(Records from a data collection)
________________

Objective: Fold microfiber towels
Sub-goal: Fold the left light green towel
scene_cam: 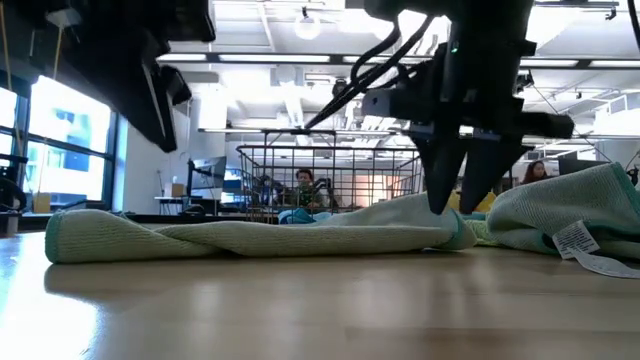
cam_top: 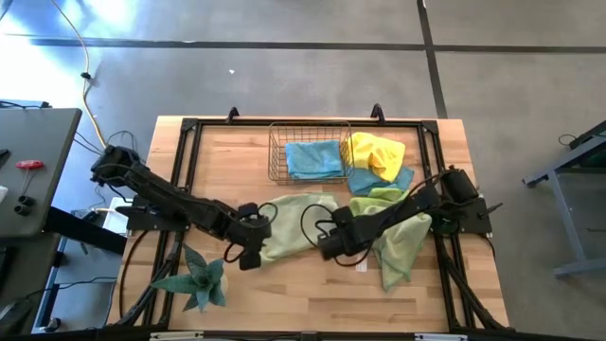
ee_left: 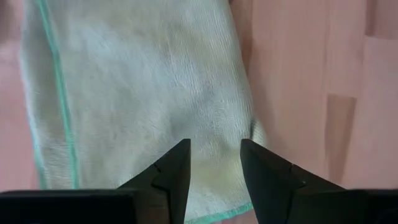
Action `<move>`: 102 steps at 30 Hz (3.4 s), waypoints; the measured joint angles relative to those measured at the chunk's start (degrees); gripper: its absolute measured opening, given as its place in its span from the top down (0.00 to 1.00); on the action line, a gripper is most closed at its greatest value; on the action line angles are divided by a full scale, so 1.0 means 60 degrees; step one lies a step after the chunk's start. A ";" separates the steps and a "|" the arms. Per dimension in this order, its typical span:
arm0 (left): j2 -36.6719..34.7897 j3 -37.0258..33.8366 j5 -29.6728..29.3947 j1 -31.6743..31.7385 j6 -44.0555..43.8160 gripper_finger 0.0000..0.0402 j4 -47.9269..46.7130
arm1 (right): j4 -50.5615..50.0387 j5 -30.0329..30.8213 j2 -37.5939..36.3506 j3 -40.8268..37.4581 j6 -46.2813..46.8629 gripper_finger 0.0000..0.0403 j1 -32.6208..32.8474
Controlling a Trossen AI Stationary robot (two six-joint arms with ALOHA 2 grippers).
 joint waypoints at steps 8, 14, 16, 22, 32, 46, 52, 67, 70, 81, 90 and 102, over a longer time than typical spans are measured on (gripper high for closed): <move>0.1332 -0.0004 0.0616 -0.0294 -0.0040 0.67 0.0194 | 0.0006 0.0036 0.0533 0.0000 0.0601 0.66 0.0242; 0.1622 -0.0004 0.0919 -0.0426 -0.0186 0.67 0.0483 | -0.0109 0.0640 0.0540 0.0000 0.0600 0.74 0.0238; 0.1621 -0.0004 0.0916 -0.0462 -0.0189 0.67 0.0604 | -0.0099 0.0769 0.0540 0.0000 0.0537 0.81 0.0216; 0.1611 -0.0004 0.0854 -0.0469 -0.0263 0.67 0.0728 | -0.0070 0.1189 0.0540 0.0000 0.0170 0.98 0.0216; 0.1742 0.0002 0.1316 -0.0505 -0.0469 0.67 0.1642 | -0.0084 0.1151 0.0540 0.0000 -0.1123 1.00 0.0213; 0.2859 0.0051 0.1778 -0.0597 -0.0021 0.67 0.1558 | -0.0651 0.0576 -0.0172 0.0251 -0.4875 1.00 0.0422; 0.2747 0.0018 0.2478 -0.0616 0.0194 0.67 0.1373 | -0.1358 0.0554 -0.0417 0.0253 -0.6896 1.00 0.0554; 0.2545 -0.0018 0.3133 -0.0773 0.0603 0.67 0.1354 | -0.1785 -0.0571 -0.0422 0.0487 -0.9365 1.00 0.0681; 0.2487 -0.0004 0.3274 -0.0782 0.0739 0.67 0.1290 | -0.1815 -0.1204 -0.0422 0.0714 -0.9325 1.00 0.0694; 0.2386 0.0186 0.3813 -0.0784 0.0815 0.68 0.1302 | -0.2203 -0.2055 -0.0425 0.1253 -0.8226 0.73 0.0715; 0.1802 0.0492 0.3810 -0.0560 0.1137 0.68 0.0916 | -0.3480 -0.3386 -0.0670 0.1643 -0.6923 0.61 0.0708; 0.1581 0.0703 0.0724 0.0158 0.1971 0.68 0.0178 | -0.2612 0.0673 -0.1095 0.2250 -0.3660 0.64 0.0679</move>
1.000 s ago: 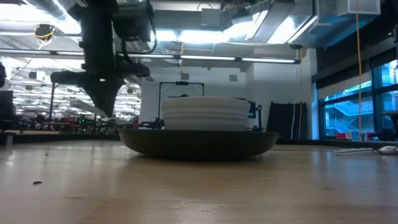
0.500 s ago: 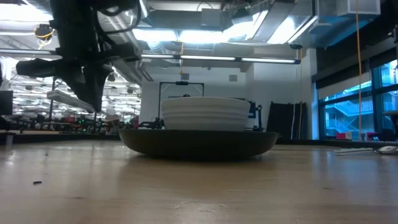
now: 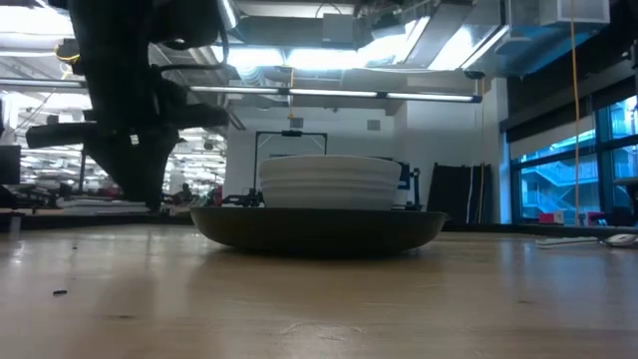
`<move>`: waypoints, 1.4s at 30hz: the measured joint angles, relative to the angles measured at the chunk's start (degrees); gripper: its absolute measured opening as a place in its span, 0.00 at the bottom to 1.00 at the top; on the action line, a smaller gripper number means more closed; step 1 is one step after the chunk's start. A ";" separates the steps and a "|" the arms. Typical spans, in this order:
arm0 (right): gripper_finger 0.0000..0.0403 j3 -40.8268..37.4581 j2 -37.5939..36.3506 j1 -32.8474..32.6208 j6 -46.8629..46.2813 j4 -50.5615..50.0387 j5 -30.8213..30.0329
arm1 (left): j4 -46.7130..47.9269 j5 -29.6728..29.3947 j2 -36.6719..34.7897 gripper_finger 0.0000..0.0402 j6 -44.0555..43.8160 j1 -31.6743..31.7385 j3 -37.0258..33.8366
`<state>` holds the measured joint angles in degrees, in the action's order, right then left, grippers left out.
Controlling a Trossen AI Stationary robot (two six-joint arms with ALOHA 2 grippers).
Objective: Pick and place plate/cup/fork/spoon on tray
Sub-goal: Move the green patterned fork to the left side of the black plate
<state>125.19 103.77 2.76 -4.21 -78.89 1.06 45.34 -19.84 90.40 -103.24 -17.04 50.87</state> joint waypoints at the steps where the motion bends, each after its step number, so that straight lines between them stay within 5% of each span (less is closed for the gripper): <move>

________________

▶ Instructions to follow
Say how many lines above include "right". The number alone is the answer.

▶ Answer box
3